Single model scale: Tested only on Llama2-7B-Chat. Whether distribution drift remains as prominent with larger or stronger base models is unknown.
Manual tuning of evolution iterations: Cycles (2 for SciWorld/AlfWorld, 3 for WebShop) were hand-tuned; an automatic stopping criterion for evolution is currently missing.

vs QLASS (Online Search for Q): QLASS relies on building exploration trees and online rollouts for Q-estimation, requiring discrete states and 600K samples; Q-Evolve learns an in-distribution critic and uses offline re-labeling, proving more stable and efficient with 20K samples.
vs ETO / DMPO (Preference-based RL): These methods use trajectory-level preferences for DPO or multi-round objectives (per-trajectory supervision).

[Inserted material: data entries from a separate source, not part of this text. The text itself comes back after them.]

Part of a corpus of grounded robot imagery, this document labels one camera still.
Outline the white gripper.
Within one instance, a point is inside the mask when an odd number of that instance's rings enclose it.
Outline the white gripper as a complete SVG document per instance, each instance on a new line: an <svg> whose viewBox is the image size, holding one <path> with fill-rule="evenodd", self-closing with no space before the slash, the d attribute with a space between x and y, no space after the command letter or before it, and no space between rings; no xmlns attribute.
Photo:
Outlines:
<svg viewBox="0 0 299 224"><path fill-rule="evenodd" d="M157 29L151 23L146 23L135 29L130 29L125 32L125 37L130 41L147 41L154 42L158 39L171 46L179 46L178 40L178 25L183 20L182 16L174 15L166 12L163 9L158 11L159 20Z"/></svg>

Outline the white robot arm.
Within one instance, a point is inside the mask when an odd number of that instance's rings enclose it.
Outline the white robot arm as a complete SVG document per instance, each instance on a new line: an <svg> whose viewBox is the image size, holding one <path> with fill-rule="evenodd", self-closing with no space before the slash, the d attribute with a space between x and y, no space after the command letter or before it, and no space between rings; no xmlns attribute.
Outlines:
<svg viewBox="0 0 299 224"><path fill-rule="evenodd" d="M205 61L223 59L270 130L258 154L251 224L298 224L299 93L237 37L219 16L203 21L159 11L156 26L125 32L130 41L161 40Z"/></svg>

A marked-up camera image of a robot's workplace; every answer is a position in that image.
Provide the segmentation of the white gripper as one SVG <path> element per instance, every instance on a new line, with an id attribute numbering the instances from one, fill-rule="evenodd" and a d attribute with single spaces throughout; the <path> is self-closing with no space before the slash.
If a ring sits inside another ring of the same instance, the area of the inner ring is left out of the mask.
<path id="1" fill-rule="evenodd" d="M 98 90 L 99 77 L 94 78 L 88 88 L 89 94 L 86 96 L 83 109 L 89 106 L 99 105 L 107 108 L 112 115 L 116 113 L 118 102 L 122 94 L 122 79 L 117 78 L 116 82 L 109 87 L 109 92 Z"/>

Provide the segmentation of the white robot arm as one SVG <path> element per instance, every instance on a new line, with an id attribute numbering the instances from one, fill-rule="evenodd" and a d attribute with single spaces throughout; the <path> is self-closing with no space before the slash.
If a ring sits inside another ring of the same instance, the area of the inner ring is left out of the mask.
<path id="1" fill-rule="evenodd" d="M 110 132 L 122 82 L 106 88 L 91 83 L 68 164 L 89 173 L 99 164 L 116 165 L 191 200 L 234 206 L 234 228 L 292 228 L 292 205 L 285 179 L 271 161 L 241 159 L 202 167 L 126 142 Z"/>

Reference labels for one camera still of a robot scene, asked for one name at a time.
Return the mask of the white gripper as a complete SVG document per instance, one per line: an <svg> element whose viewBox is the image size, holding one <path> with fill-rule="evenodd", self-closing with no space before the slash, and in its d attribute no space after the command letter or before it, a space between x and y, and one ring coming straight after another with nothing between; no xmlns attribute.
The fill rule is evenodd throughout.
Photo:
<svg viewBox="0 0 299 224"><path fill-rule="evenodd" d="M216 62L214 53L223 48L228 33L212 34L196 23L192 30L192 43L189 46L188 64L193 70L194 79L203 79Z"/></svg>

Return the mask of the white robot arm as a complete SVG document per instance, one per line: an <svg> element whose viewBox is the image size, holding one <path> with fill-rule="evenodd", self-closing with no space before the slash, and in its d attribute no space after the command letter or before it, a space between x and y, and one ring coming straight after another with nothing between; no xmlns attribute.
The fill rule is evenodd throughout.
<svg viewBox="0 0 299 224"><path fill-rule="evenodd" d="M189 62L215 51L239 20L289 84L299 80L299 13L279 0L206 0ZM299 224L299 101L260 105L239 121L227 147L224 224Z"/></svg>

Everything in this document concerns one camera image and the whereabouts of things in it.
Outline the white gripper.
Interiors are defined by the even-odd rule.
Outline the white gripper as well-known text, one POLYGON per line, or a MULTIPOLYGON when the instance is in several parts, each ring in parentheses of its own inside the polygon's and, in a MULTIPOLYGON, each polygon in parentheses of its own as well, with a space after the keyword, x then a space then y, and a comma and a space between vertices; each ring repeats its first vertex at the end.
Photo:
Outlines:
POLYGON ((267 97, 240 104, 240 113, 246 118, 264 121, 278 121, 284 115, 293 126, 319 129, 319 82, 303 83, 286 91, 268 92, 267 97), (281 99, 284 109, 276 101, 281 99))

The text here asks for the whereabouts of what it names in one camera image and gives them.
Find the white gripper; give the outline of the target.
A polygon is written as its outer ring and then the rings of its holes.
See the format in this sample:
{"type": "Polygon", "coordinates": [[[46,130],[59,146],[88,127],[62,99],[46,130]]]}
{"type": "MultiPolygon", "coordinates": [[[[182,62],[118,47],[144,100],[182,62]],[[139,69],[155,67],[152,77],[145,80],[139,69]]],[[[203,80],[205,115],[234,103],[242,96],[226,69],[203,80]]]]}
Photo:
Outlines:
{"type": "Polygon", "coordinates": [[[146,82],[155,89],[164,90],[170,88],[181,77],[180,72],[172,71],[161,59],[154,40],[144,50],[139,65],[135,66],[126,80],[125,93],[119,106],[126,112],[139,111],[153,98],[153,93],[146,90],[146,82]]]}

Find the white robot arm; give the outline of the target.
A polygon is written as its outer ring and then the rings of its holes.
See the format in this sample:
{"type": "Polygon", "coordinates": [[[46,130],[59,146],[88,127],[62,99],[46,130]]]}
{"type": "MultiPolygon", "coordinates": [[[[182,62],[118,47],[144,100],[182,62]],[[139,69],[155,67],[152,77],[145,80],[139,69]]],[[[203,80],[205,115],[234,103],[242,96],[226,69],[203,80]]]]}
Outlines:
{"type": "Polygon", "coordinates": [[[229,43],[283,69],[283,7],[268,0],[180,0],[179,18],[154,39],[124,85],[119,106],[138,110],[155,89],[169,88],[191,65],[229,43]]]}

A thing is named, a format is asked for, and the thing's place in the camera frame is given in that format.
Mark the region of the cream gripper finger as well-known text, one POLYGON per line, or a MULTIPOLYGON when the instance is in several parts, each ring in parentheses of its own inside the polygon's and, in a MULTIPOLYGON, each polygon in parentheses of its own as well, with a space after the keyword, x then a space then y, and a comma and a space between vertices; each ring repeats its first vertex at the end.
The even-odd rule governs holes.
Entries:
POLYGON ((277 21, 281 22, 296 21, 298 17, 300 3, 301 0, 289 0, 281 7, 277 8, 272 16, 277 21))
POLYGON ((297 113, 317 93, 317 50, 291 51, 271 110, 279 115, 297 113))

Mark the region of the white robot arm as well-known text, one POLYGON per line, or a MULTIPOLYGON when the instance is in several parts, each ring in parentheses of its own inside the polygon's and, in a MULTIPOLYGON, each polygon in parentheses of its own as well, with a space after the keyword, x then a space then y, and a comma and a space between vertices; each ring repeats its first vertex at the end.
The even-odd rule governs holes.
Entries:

Q-Evolve provides step-by-step process rewards, making credit assignment finer and more stable.
vs External Critic Offline RL: Those methods use critics as filters to rerank candidates, where the LLM cannot become a self-contained evolving agent and distribution drift is not addressed. Q-Evolve treats the critic as an intrinsic objective, enabling closed-loop co-evolution.

Rating¶

Novelty: ⭐⭐⭐⭐⭐ "In-distribution closed-loop for generating and utilizing process rewards" targets the root cause of unreliable PR.
Experimental Thoroughness: ⭐⭐⭐⭐ Seen/Unseen benchmarks + detailed ablations, though limited to a single 7B base model.
Writing Quality: ⭐⭐⭐⭐ Clear logic from motivation to methodology; design motivations for Weighted IQL and BPPO are well-explained.
Value: ⭐⭐⭐⭐⭐ Achieving SOTA with 1/30 online sampling is highly practical for agent training in expensive interaction scenarios.